The Umati project seeks to understand the dissemination of hate and dangerous speech in the Kenyan online space. During the 2007 general election in Kenya, when Internet penetration in the country was still quite low, mobile text messages (SMS) were sent to incite the public to violence that left over 1,1oo people dead and about 300,000 displaced. With today’s technological advancements and the rapid growth of social media, hate speech can reach thousands of people online, and potentially, cause much more damage. With the Internet’s potential reach and influence, as both a possible threat and solution, the Umati project set out to create the tools and methodology to monitor the online discourse and analyse the roots of hate and dangerous speech.
The first phase of Umati ran from September 2012 through May 2013. After a month recess, the second phase began in late July 2013. This quarterly report summarizes the progress and findings of the period from July to September 2013.
In the second phase, we have continued to monitor online content and record incidents of hate and dangerous speech in online forums, social media networks and blogs. We were also able to expand the project methodology to include some efforts at automating the monitoring process through Machine Learning (ML) and Natural Language Processing (NLP).
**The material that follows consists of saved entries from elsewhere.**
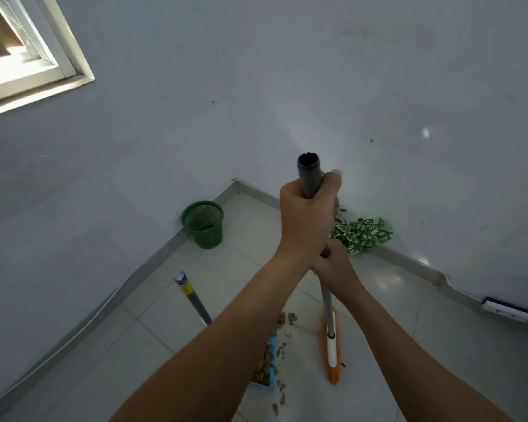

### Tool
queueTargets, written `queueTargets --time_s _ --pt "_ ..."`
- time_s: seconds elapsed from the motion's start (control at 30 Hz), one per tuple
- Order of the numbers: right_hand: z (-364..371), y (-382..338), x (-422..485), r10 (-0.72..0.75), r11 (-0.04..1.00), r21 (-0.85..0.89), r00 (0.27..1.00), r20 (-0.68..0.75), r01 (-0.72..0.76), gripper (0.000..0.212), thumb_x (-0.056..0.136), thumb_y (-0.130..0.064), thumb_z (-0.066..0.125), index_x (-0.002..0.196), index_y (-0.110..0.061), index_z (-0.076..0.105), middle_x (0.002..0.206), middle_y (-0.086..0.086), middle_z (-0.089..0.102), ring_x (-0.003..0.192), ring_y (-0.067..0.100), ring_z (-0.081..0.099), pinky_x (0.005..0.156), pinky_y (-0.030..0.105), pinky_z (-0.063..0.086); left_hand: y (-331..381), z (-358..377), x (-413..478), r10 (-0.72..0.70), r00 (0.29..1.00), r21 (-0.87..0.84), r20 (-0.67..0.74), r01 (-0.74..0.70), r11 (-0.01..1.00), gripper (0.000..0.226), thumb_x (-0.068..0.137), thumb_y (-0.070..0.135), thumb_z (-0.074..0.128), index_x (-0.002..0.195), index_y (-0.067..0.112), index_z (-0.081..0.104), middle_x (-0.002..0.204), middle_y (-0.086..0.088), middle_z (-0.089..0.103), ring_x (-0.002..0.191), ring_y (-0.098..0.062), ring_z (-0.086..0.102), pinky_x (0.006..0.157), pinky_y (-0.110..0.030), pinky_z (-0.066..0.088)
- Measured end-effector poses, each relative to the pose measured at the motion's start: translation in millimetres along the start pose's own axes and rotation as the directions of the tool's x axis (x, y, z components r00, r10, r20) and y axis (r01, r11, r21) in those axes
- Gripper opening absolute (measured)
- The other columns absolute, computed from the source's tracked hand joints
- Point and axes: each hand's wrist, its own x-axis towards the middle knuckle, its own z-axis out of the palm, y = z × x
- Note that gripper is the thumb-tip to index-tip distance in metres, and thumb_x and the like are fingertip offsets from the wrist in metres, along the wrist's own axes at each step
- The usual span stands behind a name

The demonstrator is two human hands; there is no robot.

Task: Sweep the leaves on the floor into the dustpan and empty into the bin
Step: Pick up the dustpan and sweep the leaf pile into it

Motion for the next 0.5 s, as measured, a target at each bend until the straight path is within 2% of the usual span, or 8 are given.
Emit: queueTargets --time_s 0.1,0.2,0.27,0.33,0.4,0.43,0.5 --pt "-15 5 5 0.003 0.999 0.032 0.999 -0.054 -0.001 0.03 0.057 -0.033 0.053 0.044 -0.029 0.025 0.038 -0.011 0.022 0.04 0.005 0.016 0.045 0.02 0.019 2 12 3 0.002 0.994 0.096 0.106 -0.012 0.995 0.044 0.09 0.009 0.058 0.049 0.018 0.045 0.044 0.004 0.041 0.041 -0.011 0.037 0.048 -0.023 0.038" --pt "-29 12 13 0.027 0.999 0.032 0.998 -0.053 -0.026 0.025 0.058 -0.033 0.052 0.042 -0.027 0.033 0.039 -0.009 0.028 0.041 0.011 0.022 0.048 0.027 0.021 4 16 6 0.013 0.969 0.255 0.247 -0.078 0.964 0.026 0.09 0.015 0.06 0.069 0.001 0.056 0.063 -0.011 0.056 0.062 -0.018 0.055 0.07 -0.023 0.051" --pt "-35 14 19 0.05 0.999 0.018 0.998 -0.034 -0.049 0.023 0.058 -0.034 0.052 0.043 -0.026 0.037 0.041 -0.006 0.032 0.041 0.015 0.027 0.048 0.029 0.024 -3 6 11 -0.019 0.947 0.339 0.32 -0.095 0.936 0.019 0.088 0.02 0.064 0.081 0.003 0.06 0.074 -0.008 0.063 0.074 -0.016 0.063 0.077 -0.022 0.052" --pt "-38 12 24 0.066 0.998 -0.011 0.998 -0.014 -0.066 0.023 0.059 -0.036 0.052 0.049 -0.02 0.04 0.045 0.002 0.036 0.046 0.019 0.031 0.05 0.034 0.027 -20 -17 19 -0.07 0.917 0.469 0.392 -0.134 0.873 0.012 0.085 0.027 0.067 0.091 0.018 0.063 0.083 0.007 0.066 0.083 -0.007 0.065 0.08 -0.023 0.054" --pt "-38 12 29 0.071 0.997 -0.036 0.997 0.01 -0.071 0.028 0.063 -0.036 0.053 0.051 -0.013 0.043 0.048 0.01 0.038 0.05 0.021 0.035 0.052 0.038 0.03 -41 -52 26 -0.174 0.882 0.652 0.438 -0.179 0.737 0.021 0.083 0.038 0.068 0.1 0.028 0.062 0.093 0.013 0.066 0.09 -0.002 0.064 0.08 -0.024 0.054" --pt "-38 11 32 0.071 0.996 -0.053 0.997 0.016 -0.07 0.029 0.066 -0.032 0.055 0.051 -0.01 0.044 0.049 0.012 0.039 0.05 0.021 0.036 0.054 0.038 0.031 -51 -72 30 -0.264 0.858 0.749 0.44 -0.189 0.635 0.027 0.083 0.044 0.066 0.105 0.029 0.062 0.097 0.012 0.067 0.091 -0.002 0.063 0.081 -0.024 0.054" --pt "-35 9 36 0.093 0.993 -0.071 0.996 0.013 -0.092 0.027 0.07 -0.024 0.055 0.053 -0.006 0.044 0.052 0.013 0.039 0.051 0.021 0.036 0.056 0.036 0.033 -71 -115 39 -0.508 0.778 0.917 0.369 -0.217 0.335 0.036 0.084 0.05 0.06 0.113 0.028 0.061 0.106 0.007 0.066 0.097 -0.007 0.062 0.087 -0.031 0.053"
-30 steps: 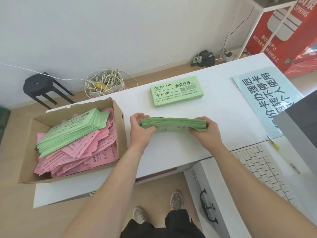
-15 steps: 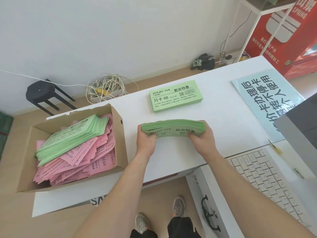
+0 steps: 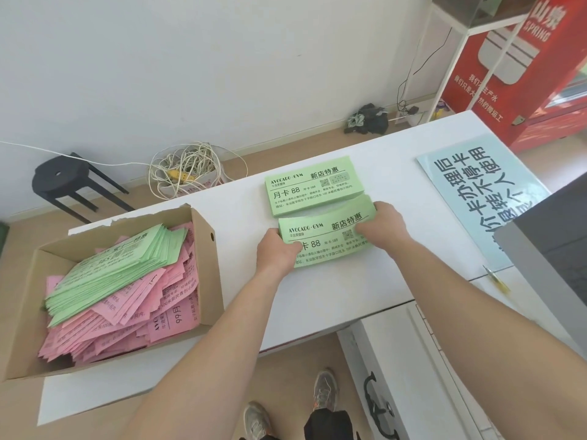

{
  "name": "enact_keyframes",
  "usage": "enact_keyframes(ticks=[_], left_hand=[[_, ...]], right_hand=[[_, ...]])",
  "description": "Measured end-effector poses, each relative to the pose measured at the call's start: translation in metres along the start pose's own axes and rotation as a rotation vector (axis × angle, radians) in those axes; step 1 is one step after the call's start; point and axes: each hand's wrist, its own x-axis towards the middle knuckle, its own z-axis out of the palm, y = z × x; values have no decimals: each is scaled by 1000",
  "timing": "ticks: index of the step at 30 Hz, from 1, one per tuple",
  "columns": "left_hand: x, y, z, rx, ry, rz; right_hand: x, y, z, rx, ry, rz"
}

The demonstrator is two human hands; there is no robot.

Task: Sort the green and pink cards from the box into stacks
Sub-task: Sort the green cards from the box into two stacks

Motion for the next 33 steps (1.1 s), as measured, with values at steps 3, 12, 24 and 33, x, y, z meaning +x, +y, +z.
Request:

During the period from the end of July through September 2013, we discovered several distinct findings:
- First, hate speech has become more diverse; it is not only tribal, but also includes other forms of hate speech based on religion, sexuality, and gender. In the previous phase, most hate speech found online was focused on tribal divisions.This recent period also saw offensive speech (the lowest category of hate and dangerous speech) as the most common form 0f hate speech, followed by moderately dangerous, and finally, the extremely dangerous category. This trend seems to roughly follow previous trends shown in the first monitoring phase. This is a shift from the election period when more direct calls to violent action were more common.
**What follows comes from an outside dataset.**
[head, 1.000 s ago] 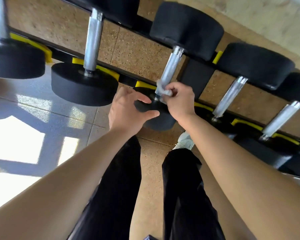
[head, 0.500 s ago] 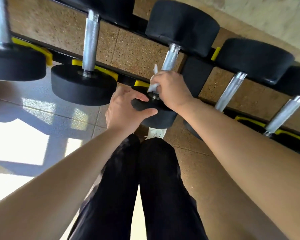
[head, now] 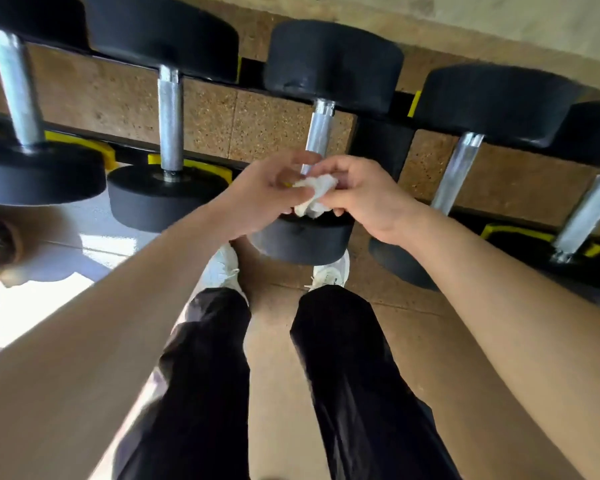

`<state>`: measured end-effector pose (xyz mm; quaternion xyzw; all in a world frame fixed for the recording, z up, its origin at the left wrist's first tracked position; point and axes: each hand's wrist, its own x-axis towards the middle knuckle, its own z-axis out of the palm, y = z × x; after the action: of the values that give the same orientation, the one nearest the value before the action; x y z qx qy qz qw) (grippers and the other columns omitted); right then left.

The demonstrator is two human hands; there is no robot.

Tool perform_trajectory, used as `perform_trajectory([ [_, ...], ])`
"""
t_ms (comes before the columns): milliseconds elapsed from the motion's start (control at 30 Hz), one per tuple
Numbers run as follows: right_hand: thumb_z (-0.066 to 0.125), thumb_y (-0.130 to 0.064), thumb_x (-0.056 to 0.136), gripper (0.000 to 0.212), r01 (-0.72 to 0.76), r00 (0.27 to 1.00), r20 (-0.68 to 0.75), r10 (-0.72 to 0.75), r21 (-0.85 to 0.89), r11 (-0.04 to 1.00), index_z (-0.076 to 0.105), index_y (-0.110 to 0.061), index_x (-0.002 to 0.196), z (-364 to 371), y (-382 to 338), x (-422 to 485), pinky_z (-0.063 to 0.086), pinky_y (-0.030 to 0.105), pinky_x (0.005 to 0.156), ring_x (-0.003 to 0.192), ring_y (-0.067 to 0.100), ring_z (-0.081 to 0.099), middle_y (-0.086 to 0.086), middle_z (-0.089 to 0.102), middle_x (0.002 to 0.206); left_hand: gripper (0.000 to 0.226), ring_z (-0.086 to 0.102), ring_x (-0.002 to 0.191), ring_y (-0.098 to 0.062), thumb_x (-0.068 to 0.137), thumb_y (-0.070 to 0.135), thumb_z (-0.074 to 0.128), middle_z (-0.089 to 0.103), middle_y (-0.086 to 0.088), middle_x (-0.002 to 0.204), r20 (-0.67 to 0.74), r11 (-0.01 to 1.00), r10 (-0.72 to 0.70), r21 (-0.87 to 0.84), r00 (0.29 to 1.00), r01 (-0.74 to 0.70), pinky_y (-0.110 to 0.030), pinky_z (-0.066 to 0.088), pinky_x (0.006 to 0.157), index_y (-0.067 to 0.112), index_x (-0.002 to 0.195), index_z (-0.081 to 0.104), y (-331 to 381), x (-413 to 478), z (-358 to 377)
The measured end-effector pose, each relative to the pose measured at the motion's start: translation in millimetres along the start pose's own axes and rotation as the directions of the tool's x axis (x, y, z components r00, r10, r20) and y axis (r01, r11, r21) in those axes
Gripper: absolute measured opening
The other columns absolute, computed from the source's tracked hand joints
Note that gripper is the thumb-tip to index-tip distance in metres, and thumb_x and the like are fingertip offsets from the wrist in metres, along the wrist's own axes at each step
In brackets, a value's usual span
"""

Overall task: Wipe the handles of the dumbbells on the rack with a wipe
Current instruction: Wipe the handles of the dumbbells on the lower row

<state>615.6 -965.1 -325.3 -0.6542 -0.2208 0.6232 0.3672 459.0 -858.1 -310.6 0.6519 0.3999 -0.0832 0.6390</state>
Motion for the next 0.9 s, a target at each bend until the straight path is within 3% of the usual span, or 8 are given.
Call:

- We also found that identifiable commenters were the most active disseminators of hate speech. This could be attributed to the lack of serious action taken against propagators by the National Cohesion and Integration Committee (NCIC), the government body tasked with addressing or taking action against such speech. There could be a perceived lack of consequences for disseminating hate speech.
- Speech encouraging discrimination against others was highest. The most frequent call to action was encouraging discrimination against other groups. The crafting of statements and reactions has mostly implied the discriminatory speech to be a result of commonly held or acceptable views on the various communities targeted. These calls to action haven’t been explicit either, and imply a sense of resignation to holding the discriminatory view against different groups.
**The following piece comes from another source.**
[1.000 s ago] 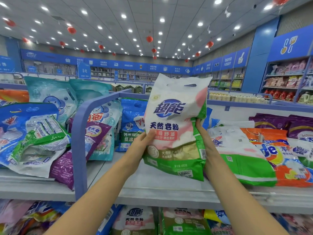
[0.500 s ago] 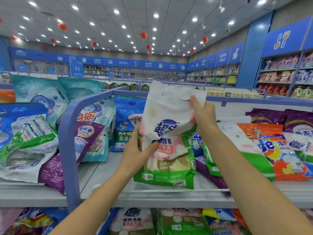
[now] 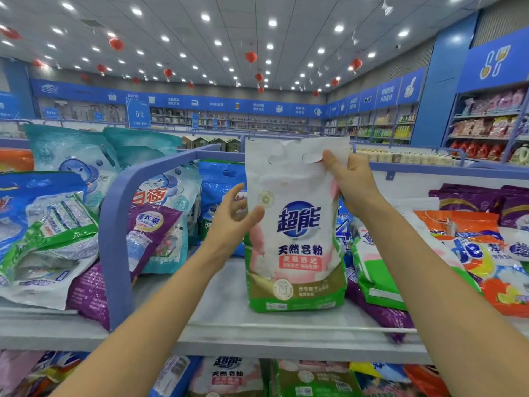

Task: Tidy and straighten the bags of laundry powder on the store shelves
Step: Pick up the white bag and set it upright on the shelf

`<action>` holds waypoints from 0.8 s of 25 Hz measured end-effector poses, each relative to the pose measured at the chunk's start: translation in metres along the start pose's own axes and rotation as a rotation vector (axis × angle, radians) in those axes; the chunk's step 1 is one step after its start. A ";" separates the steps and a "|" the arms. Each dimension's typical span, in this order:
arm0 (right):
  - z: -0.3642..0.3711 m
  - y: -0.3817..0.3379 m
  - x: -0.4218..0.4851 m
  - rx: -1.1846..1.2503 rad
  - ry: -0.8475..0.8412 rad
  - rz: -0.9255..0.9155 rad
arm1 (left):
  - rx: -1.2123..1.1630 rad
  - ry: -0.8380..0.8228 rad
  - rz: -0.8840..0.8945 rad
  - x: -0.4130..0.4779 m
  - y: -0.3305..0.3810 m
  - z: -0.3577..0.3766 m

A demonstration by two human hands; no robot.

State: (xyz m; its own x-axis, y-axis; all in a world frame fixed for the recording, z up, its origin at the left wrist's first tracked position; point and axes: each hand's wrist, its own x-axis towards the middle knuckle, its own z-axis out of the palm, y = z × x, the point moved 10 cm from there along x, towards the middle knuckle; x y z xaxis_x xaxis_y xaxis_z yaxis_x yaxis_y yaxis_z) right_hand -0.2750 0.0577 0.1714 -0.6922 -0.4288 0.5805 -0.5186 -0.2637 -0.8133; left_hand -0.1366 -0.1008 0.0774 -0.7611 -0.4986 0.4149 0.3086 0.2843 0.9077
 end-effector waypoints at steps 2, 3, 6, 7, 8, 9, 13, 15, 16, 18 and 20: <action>-0.001 -0.007 -0.004 -0.033 -0.038 -0.035 | -0.091 0.114 0.067 0.010 0.019 0.008; -0.004 -0.008 -0.007 -0.053 -0.031 -0.055 | -0.106 0.188 0.089 0.013 0.024 0.009; -0.021 -0.009 -0.014 -0.039 0.107 -0.077 | -0.084 0.284 0.119 0.015 0.027 0.011; -0.027 -0.006 -0.017 -0.033 0.140 -0.066 | -0.096 0.311 0.117 0.016 0.025 0.009; -0.029 0.002 -0.022 -0.037 0.143 -0.041 | -0.117 0.336 0.113 0.016 0.023 0.006; -0.031 0.014 -0.032 -0.048 0.132 -0.004 | -0.135 0.352 0.105 0.015 0.020 0.004; -0.009 0.087 -0.096 -0.151 -0.080 0.186 | -0.161 0.419 0.108 0.012 0.019 -0.004; 0.008 0.111 -0.115 -0.088 -0.159 0.300 | -0.197 0.456 0.093 0.012 0.016 -0.006; 0.011 0.114 -0.118 -0.062 -0.170 0.325 | -0.213 0.475 0.084 0.012 0.014 -0.008; 0.009 0.116 -0.115 -0.063 -0.156 0.317 | -0.225 0.524 0.063 0.011 0.009 -0.016; 0.004 0.114 -0.112 -0.093 -0.104 0.279 | -0.262 0.578 0.038 0.011 0.002 -0.026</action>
State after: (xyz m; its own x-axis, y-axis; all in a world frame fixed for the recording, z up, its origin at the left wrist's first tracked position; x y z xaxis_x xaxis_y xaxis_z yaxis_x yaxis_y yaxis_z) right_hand -0.2547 0.0724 0.0139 -0.7621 -0.5606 0.3239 -0.3627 -0.0447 -0.9308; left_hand -0.1297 -0.1273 0.0857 -0.3384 -0.8746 0.3472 0.5143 0.1371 0.8466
As ‘netizens’ congregate and converse online, forming networks around issues of interest, the possibility of organizing offline reactions to online conversations is likely. Authorities, while acknowledging and endorsing online media through adoption (as has been the case with various arms of the Kenyan government) are yet to appreciate these findings and address them effectively.
Also, as we have previously observed, most dangerous speech occurs as a response to major ongoing events on the ground and this trend could be useful to relevant stakeholders for better understanding of reactions in such instances. Authorities, for instance, should be on high-alert after noteworthy events to be ready to deal with potential acts of backlash violence as evidenced by any subsequent hate and dangerous speech.
We continue to monitor and surface these insights, and build a database with which problem statements can be devised towards effective addressing and mitigation of hate speech in the Kenyan online space.
The Umati end year report will be released in December, and will offer insights into trends in online hate speech in Kenya in 2013.